Please write out the lines of the data exactly, beginning with the first and ending with the line containing "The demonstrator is"; leave the pictures behind.

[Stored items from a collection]
══════════════════════════════
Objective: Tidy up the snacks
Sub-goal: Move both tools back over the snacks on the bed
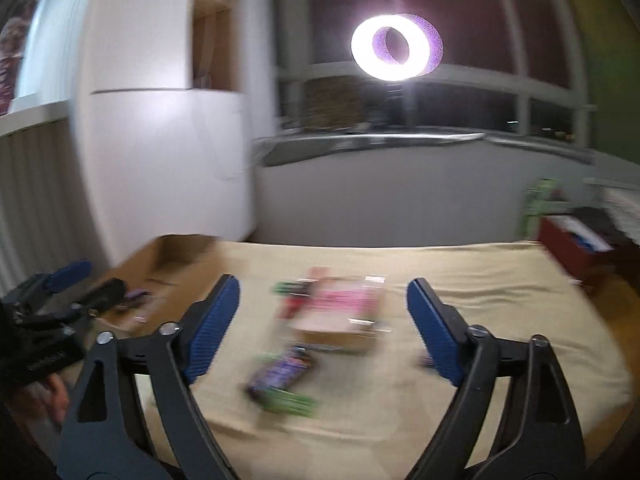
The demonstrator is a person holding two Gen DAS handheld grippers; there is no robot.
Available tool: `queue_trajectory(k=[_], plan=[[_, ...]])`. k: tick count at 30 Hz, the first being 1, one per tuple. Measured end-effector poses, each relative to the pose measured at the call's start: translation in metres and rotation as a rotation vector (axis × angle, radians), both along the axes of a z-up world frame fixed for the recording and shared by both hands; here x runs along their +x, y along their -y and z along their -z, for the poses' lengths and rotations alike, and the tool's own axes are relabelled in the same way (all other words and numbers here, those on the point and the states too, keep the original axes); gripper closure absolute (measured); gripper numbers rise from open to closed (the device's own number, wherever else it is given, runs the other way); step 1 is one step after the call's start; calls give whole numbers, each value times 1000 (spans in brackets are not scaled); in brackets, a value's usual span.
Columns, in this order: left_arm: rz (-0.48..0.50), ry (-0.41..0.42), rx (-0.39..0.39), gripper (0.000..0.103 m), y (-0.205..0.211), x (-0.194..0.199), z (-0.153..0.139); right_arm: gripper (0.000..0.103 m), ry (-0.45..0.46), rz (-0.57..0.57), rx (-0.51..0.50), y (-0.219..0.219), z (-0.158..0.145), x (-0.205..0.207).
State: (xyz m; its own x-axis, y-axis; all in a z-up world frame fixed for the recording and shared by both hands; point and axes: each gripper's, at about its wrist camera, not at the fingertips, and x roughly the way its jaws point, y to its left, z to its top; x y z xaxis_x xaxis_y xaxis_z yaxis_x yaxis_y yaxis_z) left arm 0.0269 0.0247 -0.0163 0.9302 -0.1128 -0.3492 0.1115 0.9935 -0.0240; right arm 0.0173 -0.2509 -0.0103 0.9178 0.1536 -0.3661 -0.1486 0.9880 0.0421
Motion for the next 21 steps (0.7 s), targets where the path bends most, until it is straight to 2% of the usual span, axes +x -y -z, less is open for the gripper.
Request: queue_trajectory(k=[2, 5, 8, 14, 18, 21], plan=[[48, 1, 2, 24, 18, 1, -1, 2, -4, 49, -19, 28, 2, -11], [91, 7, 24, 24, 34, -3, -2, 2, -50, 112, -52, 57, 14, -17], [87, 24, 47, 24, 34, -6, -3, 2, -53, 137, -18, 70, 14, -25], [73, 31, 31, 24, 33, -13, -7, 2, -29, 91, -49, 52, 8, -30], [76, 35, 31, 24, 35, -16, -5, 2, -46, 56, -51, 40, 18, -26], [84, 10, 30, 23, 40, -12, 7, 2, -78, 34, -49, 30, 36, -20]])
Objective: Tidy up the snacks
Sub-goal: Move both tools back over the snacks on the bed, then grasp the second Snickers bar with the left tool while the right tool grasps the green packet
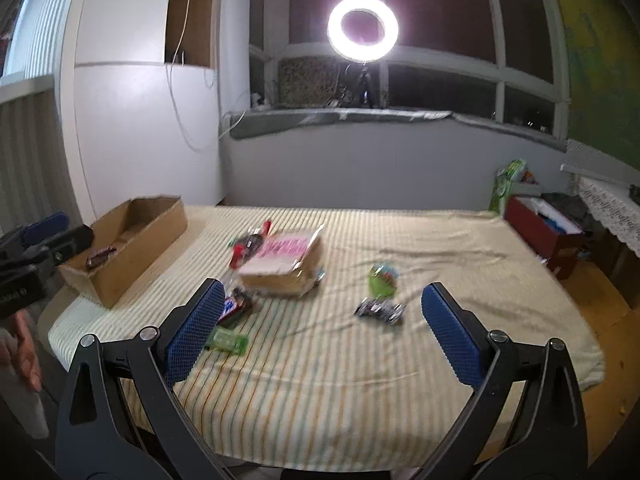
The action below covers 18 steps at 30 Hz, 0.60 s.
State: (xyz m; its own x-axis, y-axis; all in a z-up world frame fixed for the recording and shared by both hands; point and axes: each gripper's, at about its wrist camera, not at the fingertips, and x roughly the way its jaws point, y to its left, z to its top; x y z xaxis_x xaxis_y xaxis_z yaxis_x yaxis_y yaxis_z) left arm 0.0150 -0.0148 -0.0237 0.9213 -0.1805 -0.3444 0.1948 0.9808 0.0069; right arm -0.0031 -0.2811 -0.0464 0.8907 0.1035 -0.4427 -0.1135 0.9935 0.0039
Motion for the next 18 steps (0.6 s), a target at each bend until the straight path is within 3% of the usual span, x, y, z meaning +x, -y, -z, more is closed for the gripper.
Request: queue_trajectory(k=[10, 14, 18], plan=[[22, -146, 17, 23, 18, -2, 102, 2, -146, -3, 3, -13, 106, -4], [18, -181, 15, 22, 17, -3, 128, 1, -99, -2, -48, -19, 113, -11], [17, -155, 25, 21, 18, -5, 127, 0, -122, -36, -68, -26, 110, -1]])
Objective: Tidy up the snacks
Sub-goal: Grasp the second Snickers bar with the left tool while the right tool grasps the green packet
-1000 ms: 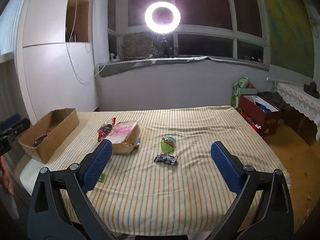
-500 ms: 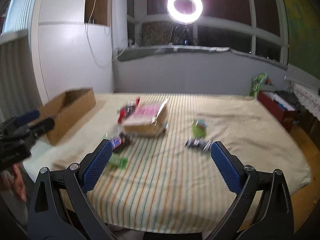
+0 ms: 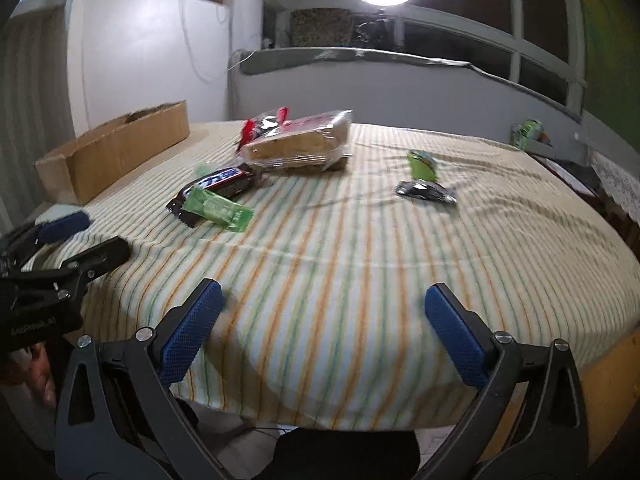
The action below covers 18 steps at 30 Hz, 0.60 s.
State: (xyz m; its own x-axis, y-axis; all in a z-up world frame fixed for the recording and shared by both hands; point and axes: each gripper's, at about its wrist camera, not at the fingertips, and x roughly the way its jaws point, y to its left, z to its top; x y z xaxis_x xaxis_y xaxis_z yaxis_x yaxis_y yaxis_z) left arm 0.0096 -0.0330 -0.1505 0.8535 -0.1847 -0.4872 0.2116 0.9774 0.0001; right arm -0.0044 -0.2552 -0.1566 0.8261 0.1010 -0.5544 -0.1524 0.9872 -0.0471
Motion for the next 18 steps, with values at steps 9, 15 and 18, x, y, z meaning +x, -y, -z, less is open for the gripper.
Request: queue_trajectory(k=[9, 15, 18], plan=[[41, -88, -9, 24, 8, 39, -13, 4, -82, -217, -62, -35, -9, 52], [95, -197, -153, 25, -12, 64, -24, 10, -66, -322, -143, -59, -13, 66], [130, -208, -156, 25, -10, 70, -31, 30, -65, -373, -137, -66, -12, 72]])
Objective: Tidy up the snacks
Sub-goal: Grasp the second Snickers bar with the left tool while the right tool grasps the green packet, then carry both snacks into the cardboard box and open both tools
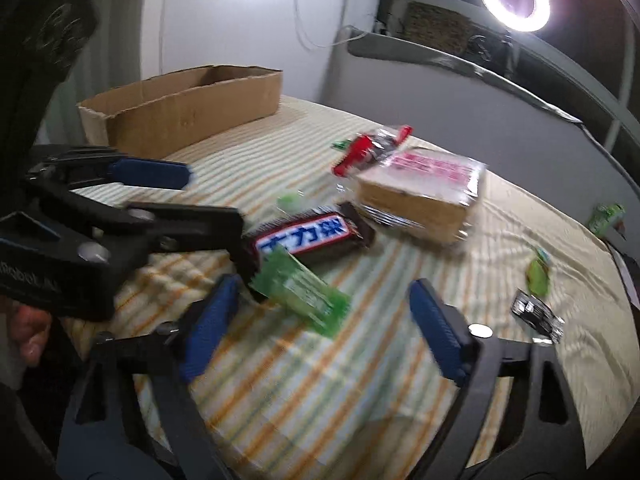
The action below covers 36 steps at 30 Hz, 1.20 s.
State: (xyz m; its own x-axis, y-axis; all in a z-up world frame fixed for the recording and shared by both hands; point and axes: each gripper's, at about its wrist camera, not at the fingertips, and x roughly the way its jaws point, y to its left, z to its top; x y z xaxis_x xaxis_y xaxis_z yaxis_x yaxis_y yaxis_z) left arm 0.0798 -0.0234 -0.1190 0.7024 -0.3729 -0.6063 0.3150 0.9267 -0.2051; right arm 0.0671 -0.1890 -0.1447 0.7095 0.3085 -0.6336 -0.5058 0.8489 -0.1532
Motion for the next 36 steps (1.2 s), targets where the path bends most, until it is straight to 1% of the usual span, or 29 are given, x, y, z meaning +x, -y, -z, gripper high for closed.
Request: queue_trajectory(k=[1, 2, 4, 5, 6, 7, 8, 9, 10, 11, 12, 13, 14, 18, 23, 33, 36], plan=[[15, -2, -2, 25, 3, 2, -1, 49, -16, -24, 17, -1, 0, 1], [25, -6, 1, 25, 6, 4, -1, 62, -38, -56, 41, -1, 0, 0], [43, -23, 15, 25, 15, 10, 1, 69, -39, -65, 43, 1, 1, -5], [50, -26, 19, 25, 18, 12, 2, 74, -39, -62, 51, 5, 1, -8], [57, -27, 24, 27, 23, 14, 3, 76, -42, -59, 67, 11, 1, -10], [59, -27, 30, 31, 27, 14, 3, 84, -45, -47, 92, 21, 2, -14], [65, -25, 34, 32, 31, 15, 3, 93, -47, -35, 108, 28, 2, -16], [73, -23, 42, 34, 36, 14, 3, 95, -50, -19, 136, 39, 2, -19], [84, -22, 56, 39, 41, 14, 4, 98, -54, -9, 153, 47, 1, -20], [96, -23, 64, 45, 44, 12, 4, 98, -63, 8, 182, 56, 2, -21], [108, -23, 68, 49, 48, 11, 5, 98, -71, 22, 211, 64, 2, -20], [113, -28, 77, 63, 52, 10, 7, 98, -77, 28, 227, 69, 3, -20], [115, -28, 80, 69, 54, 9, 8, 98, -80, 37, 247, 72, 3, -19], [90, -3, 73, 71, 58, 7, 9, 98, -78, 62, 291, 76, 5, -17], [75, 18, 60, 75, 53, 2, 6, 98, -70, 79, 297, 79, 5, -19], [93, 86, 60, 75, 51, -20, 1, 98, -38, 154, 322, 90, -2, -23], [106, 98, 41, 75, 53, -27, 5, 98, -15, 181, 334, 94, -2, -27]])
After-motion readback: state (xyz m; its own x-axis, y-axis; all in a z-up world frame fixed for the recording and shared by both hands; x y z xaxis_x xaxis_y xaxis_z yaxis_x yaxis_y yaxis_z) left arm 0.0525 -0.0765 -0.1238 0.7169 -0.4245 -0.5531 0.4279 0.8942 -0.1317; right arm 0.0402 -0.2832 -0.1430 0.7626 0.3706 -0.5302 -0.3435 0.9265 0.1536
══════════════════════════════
**TASK OUTPUT**.
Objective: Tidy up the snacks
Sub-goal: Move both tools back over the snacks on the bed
The demonstrator is a person holding two Gen DAS handheld grippers; there is no robot.

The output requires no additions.